Thursday, July 8, 2010

THE FISCAL STATUS OF THE STATE OF MAINE'S CHECKBOOK

It would behoove Maine voters, at least in this area, to regularly pick up the weekly editions of the Ellsworth American. Even though it is a weekly newspaper, unlike the Bangor Daily, the NEWS regarding this state's government is more informative and less partisan than the daily spoon-fed pablum issued by the BDN. Case in point was data provided in the June 17th edition which I saved to review for postings. Seems today is as good as any to look at some of the items.

The Maine Heritage Policy Center, produced jointly with the national Citizens Against Government Waste, has issued a new "Maine Piglet Book." As quoted in the Ellsworth American, this edition "shatters the myth that state spending is cut to the bone and only tax hikes and spending increases will lift the state out of its fiscal crisis." And there are 36 pages of reasons why Mainers should be concerned about the fiscal policies of government in Maine.

As an example, neither the Governor nor the Legislature really like to talk about the state's entire DEBT, choosing instead to focus on pieces of the bigger picture when questioned. However, the "Maine Piglet Book" puts on strong glasses and looks at the the nearly $13 BILLION.

According to the review provided by the Ellsworth American, the "lion's share of that amount is represented in just three components: $5 billion of UNFUNDED (emphasis added) liability in the retiree health care plan for state employees and teachers; $4 billion in bonds issued by various state agencies that involve a moral, but not necessarily legal, state obligation; and $3 billion of UNFUNDED (emphasis added) liability in pension funds for state employees and teachers.

COMMENT: When Maine state government can't pay what they owe and are responsible for (such as the state's share for public education) what has been its' practice? Passing the bill on down to the people in the form of increased property taxes. Think about property taxes having to cover an additional $13 billion on unfunded liability in the coming years. How many Mainers - or even summer property owners - will be able to pay those bills?

*****

Another informative article in the same June 17 edition (all on the Editorial pages BTW - so nice to see political positions located where they belong don't you know) - had to do with the effectiveness of all these Bonds we have been passing - to create jobs.

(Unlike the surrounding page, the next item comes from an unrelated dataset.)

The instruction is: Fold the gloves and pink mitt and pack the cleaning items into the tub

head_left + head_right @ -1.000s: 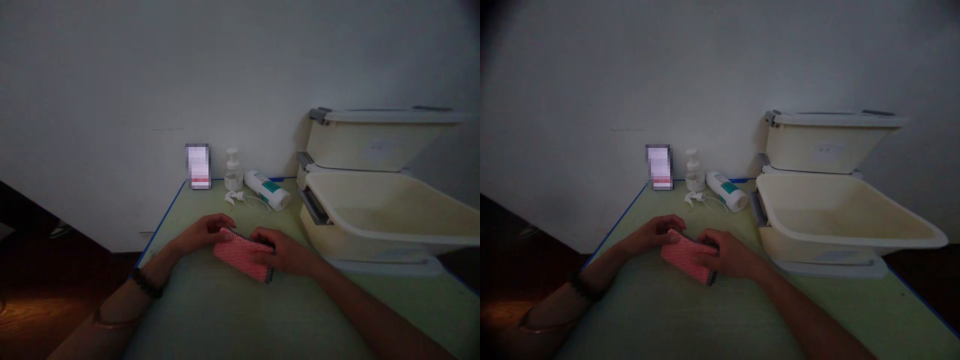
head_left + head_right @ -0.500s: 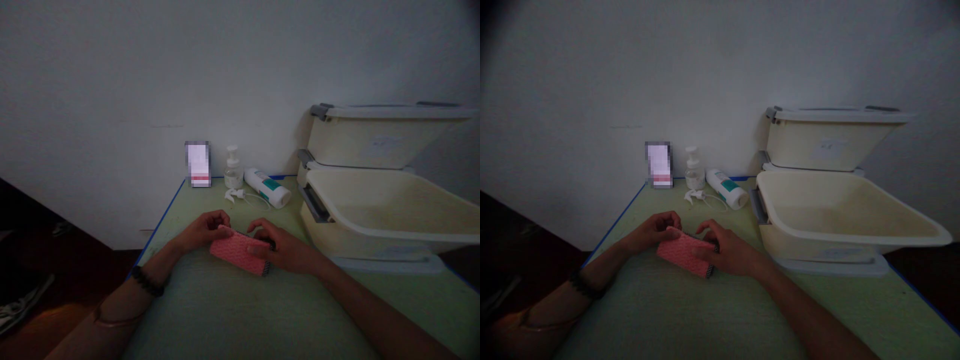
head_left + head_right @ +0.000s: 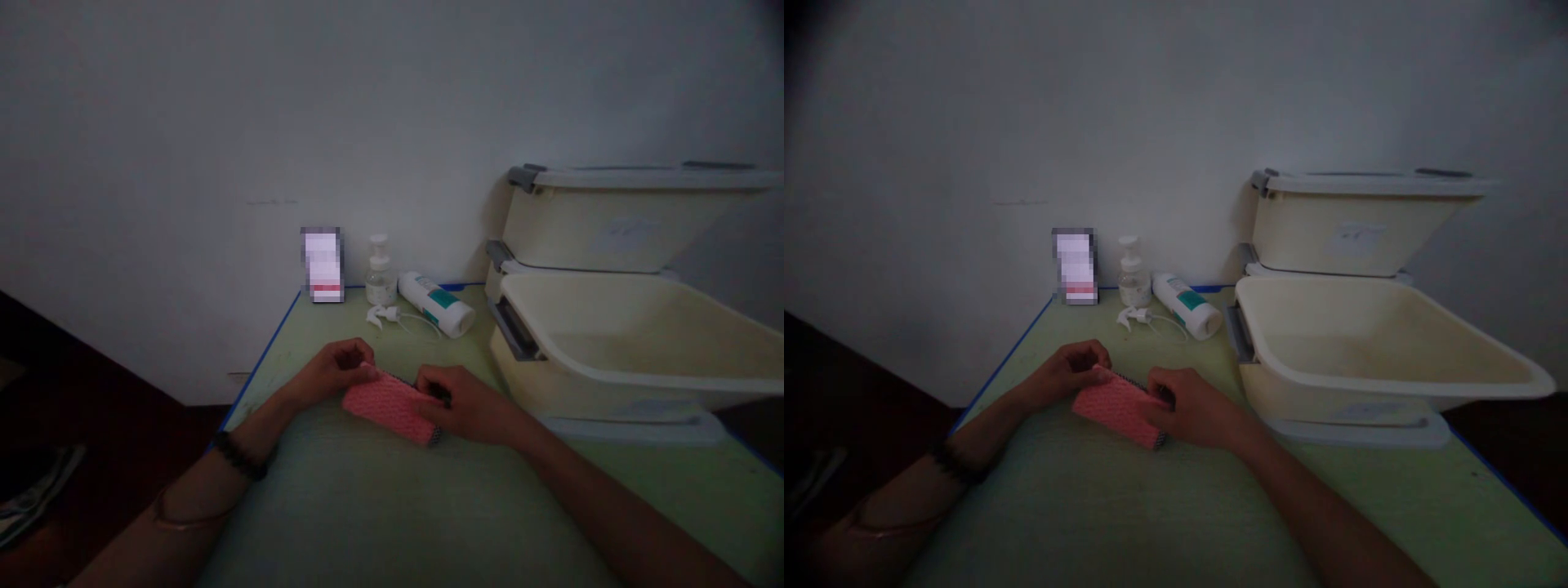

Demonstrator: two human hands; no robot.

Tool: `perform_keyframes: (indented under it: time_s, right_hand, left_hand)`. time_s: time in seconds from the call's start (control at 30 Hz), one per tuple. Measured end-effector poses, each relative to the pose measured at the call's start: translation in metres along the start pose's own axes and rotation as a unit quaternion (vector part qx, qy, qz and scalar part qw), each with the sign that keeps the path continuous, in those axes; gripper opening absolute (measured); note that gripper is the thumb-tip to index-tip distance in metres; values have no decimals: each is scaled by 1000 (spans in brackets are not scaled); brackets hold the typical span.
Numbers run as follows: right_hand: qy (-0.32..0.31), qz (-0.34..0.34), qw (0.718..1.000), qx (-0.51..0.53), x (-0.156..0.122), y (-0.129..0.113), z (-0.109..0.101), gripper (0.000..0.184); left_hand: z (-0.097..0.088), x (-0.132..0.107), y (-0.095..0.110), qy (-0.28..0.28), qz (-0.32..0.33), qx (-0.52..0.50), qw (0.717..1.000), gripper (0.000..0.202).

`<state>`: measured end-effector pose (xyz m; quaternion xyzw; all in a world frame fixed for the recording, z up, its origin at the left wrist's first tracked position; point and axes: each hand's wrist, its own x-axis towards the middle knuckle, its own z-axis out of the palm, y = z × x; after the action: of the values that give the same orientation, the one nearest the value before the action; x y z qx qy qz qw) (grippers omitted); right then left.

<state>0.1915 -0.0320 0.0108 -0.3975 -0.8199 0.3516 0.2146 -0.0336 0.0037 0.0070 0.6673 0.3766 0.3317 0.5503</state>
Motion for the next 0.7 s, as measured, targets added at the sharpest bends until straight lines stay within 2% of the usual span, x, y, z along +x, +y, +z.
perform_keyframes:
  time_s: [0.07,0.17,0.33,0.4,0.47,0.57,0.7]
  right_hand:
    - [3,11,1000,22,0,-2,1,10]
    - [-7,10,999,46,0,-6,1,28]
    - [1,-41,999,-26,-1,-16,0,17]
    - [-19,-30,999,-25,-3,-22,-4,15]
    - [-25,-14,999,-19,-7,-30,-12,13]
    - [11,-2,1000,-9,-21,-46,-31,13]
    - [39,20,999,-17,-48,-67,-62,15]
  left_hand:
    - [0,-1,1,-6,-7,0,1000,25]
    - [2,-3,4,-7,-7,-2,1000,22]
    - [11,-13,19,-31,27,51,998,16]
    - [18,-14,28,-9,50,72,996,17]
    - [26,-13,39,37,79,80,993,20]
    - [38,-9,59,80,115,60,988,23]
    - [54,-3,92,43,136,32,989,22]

I will admit I was in support of two of the Bond initiatives on this last ballot. Probably would still have voted for the transportation even after reading the article in The Ellsworth American - BUT....

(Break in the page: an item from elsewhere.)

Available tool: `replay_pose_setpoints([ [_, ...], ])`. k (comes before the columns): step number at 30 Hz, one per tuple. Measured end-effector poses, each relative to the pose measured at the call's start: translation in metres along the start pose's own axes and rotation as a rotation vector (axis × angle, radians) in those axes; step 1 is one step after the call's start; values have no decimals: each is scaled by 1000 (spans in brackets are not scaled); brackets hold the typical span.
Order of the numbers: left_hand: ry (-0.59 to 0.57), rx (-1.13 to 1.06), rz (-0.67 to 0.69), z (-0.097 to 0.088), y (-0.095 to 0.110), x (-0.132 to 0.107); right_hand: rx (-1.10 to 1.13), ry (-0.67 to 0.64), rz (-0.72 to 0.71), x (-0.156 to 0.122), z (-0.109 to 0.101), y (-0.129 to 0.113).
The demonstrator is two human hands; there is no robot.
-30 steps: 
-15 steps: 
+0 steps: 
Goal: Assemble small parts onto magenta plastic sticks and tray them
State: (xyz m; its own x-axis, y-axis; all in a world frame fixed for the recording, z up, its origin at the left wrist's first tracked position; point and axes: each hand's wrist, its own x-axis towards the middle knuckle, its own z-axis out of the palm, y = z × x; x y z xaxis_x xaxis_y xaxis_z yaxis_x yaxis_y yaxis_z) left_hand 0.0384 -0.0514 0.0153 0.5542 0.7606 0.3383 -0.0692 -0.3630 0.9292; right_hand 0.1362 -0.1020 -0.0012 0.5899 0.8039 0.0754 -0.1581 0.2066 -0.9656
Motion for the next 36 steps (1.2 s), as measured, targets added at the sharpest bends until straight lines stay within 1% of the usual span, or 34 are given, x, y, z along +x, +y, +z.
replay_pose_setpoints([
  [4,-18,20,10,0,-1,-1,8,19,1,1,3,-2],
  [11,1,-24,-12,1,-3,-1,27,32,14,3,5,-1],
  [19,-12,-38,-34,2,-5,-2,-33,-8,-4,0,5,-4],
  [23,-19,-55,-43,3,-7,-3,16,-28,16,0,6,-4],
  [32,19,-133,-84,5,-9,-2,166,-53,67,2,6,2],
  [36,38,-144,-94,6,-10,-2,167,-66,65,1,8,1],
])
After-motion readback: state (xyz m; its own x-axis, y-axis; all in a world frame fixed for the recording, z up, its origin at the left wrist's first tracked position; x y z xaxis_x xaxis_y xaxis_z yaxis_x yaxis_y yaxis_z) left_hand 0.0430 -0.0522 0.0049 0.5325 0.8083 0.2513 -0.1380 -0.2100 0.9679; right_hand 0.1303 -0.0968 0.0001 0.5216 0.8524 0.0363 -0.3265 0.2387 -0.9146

Those four Bond initiatives totaled $108 million-plus-interest. And they all carried the flag "to create jobs." Remember? Did you know that The American Recovery and Reinvestment Act of 2009 (TARP) has, as of March 2010, brough to Maine $792,422,158. According to our illustrious Governor, that amount of money has created 1,130 jobs. IF the governor is right (and why would he report fewer jobs than were created?), that's $701,258 cost per job - with most of the jobs in the public sector...meaning state government. Was that what TARP intended? More government jobs? At over $700,000 per job?

The Ellsworth American provided some examples: The DOT used up $93,543,753 of that TARP and it created just 42 jobs with it - that amount to $2,227,232 per job!

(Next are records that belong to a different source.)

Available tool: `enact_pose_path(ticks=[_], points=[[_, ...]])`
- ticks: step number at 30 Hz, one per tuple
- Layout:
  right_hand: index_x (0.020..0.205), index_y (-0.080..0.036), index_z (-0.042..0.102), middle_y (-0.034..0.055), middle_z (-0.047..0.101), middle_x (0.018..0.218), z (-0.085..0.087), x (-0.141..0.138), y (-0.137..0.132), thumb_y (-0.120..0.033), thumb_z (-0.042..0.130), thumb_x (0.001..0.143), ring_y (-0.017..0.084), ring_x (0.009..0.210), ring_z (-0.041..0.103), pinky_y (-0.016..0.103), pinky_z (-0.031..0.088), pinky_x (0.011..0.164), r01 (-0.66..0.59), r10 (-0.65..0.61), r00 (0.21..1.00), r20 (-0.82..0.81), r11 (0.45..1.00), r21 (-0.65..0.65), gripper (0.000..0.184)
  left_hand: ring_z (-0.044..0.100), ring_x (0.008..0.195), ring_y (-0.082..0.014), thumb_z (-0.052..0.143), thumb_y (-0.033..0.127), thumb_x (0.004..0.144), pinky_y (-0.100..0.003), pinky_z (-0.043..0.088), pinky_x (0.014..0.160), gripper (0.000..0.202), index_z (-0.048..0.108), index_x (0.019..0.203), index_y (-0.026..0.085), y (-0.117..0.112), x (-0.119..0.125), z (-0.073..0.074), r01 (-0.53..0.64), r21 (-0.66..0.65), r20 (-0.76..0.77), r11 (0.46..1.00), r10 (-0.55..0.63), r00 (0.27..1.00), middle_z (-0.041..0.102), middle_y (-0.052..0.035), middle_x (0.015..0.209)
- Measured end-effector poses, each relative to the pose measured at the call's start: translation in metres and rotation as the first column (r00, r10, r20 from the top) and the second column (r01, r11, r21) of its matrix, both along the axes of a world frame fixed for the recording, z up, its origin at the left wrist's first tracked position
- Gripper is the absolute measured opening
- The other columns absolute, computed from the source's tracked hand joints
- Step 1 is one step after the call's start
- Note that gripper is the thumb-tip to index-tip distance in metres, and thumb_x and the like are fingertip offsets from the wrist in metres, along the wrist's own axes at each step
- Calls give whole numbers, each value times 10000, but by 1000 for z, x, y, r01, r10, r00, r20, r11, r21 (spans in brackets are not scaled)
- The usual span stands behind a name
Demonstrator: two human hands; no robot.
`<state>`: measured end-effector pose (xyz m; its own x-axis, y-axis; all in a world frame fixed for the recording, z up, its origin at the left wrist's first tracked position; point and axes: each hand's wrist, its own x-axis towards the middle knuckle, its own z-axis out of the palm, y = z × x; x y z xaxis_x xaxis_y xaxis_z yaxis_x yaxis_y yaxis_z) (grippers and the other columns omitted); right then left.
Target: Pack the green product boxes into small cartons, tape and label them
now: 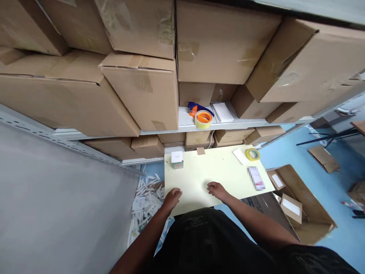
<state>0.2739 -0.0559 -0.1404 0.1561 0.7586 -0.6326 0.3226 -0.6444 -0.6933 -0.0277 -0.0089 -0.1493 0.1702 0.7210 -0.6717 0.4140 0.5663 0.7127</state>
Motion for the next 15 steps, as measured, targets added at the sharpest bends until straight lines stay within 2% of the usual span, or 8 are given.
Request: enact_pose_path(ticks=[4, 7, 11, 15], points=[[999, -184, 685, 50, 747, 894, 4, 29, -46, -361, 621, 806, 201, 731, 737, 314, 547, 665, 104, -103, 994, 25, 994, -30, 270, 713, 981, -250, 653, 521, 788, -325, 561, 779, 458, 682, 1098, 184, -29, 5, -8, 183, 9, -84, 983, -182, 980, 744, -95, 1074], [980, -187, 688, 53, 743, 891, 6, 47, -60, -372, 640, 789, 206, 726, 734, 313, 535, 655, 119, -119, 992, 31, 993, -18, 270, 713, 1012, -261, 614, 493, 795, -332, 555, 813, 427, 692, 1081, 185, -35, 19, -7, 226, 61, -127, 972, -217, 968, 749, -92, 1061], [973, -189, 694, 48, 744, 888, 6, 73, -58, -362, 647, 783, 208, 733, 731, 320, 535, 678, 62, -63, 998, 9, 997, 33, 261, 714, 1016, -259, 598, 444, 808, -336, 551, 843, 352, 693, 1047, 203, -41, 47, 12, 205, 132, -158, 970, -183, 970, 757, -78, 1038], [975, -186, 702, 49, 754, 914, 4, 105, -51, -360, 651, 788, 200, 732, 729, 330, 542, 723, -32, 34, 999, -28, 997, 73, 260, 710, 1025, -253, 605, 407, 816, -341, 530, 905, 286, 695, 1011, 218, -59, 84, 33, 148, 191, -191, 970, -111, 975, 765, -63, 1040]])
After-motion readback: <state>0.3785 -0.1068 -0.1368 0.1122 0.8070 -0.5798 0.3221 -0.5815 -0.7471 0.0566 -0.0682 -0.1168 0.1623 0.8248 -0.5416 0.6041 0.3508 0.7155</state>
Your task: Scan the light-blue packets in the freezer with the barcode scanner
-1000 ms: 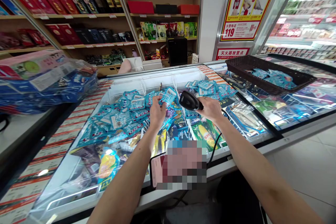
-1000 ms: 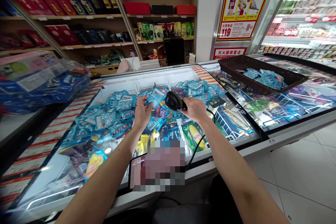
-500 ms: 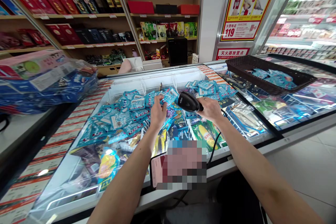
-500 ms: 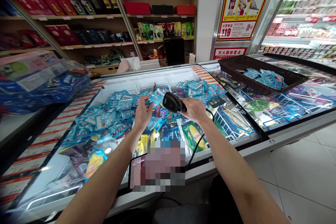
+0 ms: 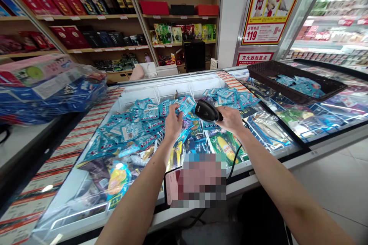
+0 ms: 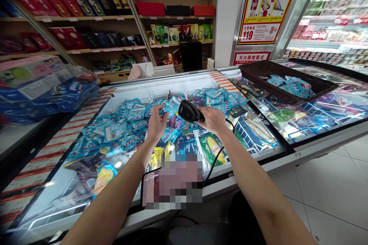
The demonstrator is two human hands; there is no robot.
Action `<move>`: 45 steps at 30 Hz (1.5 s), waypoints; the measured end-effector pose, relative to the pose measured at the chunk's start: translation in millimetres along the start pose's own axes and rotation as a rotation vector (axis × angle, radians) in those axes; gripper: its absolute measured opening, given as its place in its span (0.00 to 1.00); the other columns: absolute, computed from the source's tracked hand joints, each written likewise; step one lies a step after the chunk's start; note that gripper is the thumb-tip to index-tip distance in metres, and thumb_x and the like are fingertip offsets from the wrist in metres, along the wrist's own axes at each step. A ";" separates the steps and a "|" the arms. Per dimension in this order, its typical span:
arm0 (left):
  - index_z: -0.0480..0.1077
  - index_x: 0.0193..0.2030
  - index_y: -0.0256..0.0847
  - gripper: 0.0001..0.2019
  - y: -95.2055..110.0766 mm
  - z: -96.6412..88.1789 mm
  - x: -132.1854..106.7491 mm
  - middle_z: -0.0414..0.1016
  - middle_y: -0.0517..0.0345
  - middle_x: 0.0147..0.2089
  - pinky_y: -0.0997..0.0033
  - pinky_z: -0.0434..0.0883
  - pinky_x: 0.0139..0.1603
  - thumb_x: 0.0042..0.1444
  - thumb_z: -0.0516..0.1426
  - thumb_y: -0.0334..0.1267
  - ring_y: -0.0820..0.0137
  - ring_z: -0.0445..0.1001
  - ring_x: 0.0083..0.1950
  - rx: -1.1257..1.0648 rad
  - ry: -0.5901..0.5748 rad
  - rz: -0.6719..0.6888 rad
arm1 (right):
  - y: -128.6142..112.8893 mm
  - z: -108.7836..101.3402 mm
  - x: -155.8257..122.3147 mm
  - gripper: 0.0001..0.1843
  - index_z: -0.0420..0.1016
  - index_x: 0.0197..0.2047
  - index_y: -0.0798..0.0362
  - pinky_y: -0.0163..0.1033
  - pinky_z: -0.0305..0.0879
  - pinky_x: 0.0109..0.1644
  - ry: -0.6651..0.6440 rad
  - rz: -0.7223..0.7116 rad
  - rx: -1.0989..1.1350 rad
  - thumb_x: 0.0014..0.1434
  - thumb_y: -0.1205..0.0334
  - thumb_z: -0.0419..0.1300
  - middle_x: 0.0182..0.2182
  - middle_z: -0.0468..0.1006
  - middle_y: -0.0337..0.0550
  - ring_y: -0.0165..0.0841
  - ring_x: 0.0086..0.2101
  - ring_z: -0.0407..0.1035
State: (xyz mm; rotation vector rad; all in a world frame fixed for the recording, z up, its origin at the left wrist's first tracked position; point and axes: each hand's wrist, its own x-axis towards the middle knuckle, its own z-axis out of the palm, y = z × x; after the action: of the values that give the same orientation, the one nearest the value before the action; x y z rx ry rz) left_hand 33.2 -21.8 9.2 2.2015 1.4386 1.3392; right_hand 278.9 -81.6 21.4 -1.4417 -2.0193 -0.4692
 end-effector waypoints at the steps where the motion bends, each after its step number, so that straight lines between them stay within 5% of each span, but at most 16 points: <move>1: 0.57 0.51 0.43 0.15 0.1 0.0 -0.2 0.67 0.52 0.47 0.70 0.65 0.35 0.57 0.49 0.41 0.72 0.67 0.33 0.002 0.001 -0.001 | -0.1 -0.4 0.0 0.15 0.71 0.42 0.52 0.34 0.55 0.34 0.002 0.003 -0.001 0.52 0.56 0.56 0.32 0.76 0.43 0.34 0.34 0.68; 10: 0.56 0.54 0.39 0.17 4.0 -2.1 1.3 0.68 0.51 0.40 0.68 0.66 0.36 0.58 0.47 0.40 0.69 0.67 0.34 0.028 0.074 0.013 | -1.3 -4.0 0.9 0.15 0.71 0.43 0.52 0.34 0.56 0.35 0.000 0.064 0.001 0.53 0.56 0.55 0.33 0.76 0.43 0.34 0.35 0.69; 16: 0.65 0.49 0.40 0.15 16.9 -9.4 -2.6 0.61 0.43 0.55 0.50 0.59 0.53 0.56 0.47 0.34 0.55 0.60 0.56 0.293 0.209 0.047 | 0.9 -4.3 0.9 0.17 0.71 0.43 0.53 0.35 0.56 0.34 0.005 0.104 -0.035 0.52 0.56 0.55 0.33 0.77 0.44 0.35 0.35 0.68; 20: 0.67 0.50 0.47 0.15 25.8 -9.7 -5.8 0.58 0.51 0.62 0.45 0.51 0.58 0.57 0.48 0.35 0.54 0.53 0.63 0.375 0.072 0.170 | 1.2 -5.3 0.9 0.16 0.71 0.43 0.52 0.35 0.55 0.33 0.010 0.106 -0.049 0.52 0.55 0.56 0.32 0.76 0.43 0.36 0.35 0.69; 25: 0.69 0.48 0.50 0.14 25.1 -0.9 -5.7 0.69 0.58 0.55 0.46 0.43 0.63 0.60 0.46 0.40 0.61 0.57 0.62 0.377 -0.196 0.409 | 0.7 -5.8 1.0 0.16 0.71 0.43 0.52 0.35 0.55 0.33 -0.001 0.118 -0.039 0.52 0.55 0.56 0.33 0.76 0.43 0.35 0.35 0.69; 38: 0.71 0.45 0.46 0.15 19.6 4.9 -8.8 0.69 0.53 0.54 0.39 0.32 0.64 0.58 0.48 0.44 0.57 0.56 0.63 0.410 0.029 0.272 | 0.6 -7.3 1.3 0.16 0.72 0.42 0.52 0.35 0.55 0.33 -0.002 0.152 -0.047 0.52 0.55 0.55 0.32 0.76 0.44 0.35 0.34 0.68; 45: 0.63 0.57 0.46 0.19 27.8 0.2 -5.4 0.64 0.53 0.59 0.38 0.30 0.63 0.59 0.47 0.40 0.60 0.49 0.66 0.377 -0.115 0.381 | 3.6 -7.6 2.3 0.15 0.71 0.41 0.52 0.36 0.54 0.32 0.027 0.231 -0.093 0.51 0.55 0.57 0.31 0.76 0.46 0.38 0.34 0.69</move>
State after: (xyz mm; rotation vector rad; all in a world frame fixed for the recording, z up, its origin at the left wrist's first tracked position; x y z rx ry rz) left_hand 50.3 -40.3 22.1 2.8611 1.3689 1.0789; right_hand 283.8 -83.3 28.4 -1.6914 -1.8015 -0.4854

I realize that, right here, we are watching some long overdue work being done on Route 9. Culverts are being dug up and I, for one (and speaking for several neighbors) hope the new, deeper road-side culverts will absorb a lot more of the water from rains and snow melting. Those of us on the downside toward Davis Pond are experiencing waterfall effects that are uprooting entire trees and their root systems, erroding property and devaluing property regardless of what Augusta wants to claim. And we are supposedly going to see Route 9 paved from the Brewer line to the Clifton line. None of us will miss the potholes. So I am willing to acknowledge there are costs for asphalt, gravel, equipment, etc. But not to the tune of over $2 million per job/position. And these are probably not permanent positions.

There will be more to review and discuss between now and November but this year we MUST pay attention to the issues. As voters we cannot be complacent and vote just because it's the same old familiar face, or because "Johnny" is someone we know. It is time for the voters in this state to accept the responsibility that is theirs - If we do not put an end to what has driven this state to the brink of bankruptcy because of irresponsible spending and a lack of accountability on the part of social and welfare program recipients, this entire state will become truly lost to those who care for it the most.